C’est pourquoi le commerce maritime et l’aviation commerciale ont été exclus dès le départ des quotas d’émissions auxquels les pays ont souscrit. À la place, l’Organisation maritime internationale (OMI) et l’Association internationale du transport aérien (IATA) ont été chargées de réduire les émissions de leurs propres secteurs. Avec exactement les résultats auxquels on pouvait s’attendre.
L’OMI a promis une réduction réelle des émissions de dioxyde de carbone du transport maritime pour la première fois en 2018 : une réduction de 50 % d’ici à 2050. Il ne s’agit pas d’une réduction nette des émissions d’ici à 2050, comme l’ont promis 110 pays, mais d’une réduction de moitié. C’est un début – ou ce le serait si l’OMI ne commençait pas à imposer des réductions d’émissions avant 2029 ou 2030.
Il existe deux façons de limiter les dommages causés par les émissions de combustibles marins. La première consiste à brûler des combustibles de soute à faible teneur en soufre (15 à 20 dollars de plus par tonne métrique), ce qui réduit les émissions nocives de dioxyde de soufre, mais pas le CO2. Mais ce que font la plupart des navires, c’est brûler le combustible de soute le moins cher, installer des “épurateurs en circuit ouvert” pour ramener les émissions à 0,5 % de soufre au lieu de 3,5 %, et rejeter l’excès de soufre dans l’océan.
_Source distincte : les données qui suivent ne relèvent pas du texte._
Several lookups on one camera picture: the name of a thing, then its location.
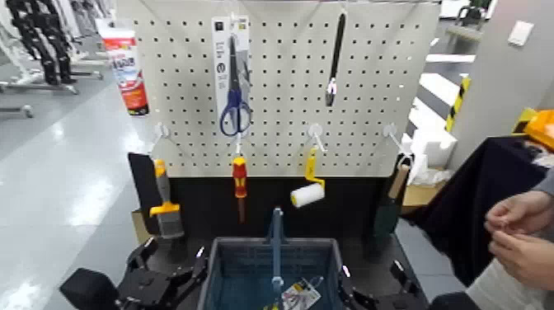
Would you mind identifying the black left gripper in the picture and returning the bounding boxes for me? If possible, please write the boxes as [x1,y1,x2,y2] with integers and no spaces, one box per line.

Le seul moyen de réduire rapidement les émissions de dioxyde de carbone dans le secteur maritime est de diminuer la vitesse des navires : réduire de 10 % la vitesse d’un grand navire permet de diminuer ses émissions de CO2 de 27 %. Mais la meilleure mesure, en attendant qu’une nouvelle génération de cargos éoliens arrive à maturité, consiste à réduire le volume de bibelots qui voyagent par mer.
Vous pouvez toujours avoir vos meubles de jardin bon marché, vos baskets de marque et vos œufs de Pâques en plastique si vous le souhaitez, mais faites-les plus près de chez vous et payez un peu plus. Il faut également exercer sur le secteur mondial du transport maritime une pression au moins aussi forte que celle que l’opinion publique exerce déjà sur le secteur de l’aviation en matière de réduction des émissions.